Cristóbal

Personal information
- Full name: Cristóbal Gil Martín
- Date of birth: 5 February 1992 (age 33)
- Place of birth: Málaga, Spain
- Height: 1.70 m (5 ft 7 in)
- Position(s): Attacking midfielder

Team information
- Current team: Guijuelo
- Number: 10

Youth career
- 2008–2009: Málaga
- 2009–2010: Almería

Senior career*
- Years: Team / Apps / (Gls)
- 2010–2015: Almería B / 128 / (14)
- 2011–2015: Almería / 0 / (0)
- 2014–2015: → Gimnàstic (loan) / 33 / (1)
- 2015–2017: Cultural Leonesa / 52 / (5)
- 2017: Extremadura / 9 / (0)
- 2017–2018: Arenas Getxo / 31 / (1)
- 2018–2019: Mar Menor / 18 / (3)
- 2019–: Guijuelo / 181 / (10)

= Cristóbal Gil =

Spanish footballer

Cristóbal Gil Martín (born 5 February 1992) is a Spanish footballer who plays for CD Guijuelo as an attacking midfielder.

==Club career==
Born in Málaga, Cristóbal finished his graduation in UD Almería's youth setup, and made his senior debuts with the B-team in the 2010–11 campaign, in Segunda División B.

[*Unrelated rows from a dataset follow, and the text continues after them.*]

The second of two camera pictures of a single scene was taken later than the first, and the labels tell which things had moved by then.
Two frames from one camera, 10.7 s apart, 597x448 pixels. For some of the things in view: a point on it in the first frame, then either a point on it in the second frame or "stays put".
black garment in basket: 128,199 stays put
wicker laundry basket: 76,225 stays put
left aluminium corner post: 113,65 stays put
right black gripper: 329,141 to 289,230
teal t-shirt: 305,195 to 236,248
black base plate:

On 6 January 2011 Cristóbal made his debut with the Andalusians' first-team, coming on as a substitute for Pablo Piatti in the 58th minute of a 4–3 win at RCD Mallorca, for the season's Copa del Rey. He then appeared on the bench in a 1–1 home draw against UD Las Palmas on 23 October, but remained unused.

After being named captain in September 2013, Cristóbal played his second match with the main squad on 18 December of the same year, starting in a 0–0 home draw against Las Palmas, again for the national Cup. On 15 July of the following year he was loaned to Gimnàstic de Tarragona, also in the third level.

On 18 August 2015 Cristóbal rescinded his link with the Rojiblancos, and signed for Cultural y Deportiva Leonesa in the same division.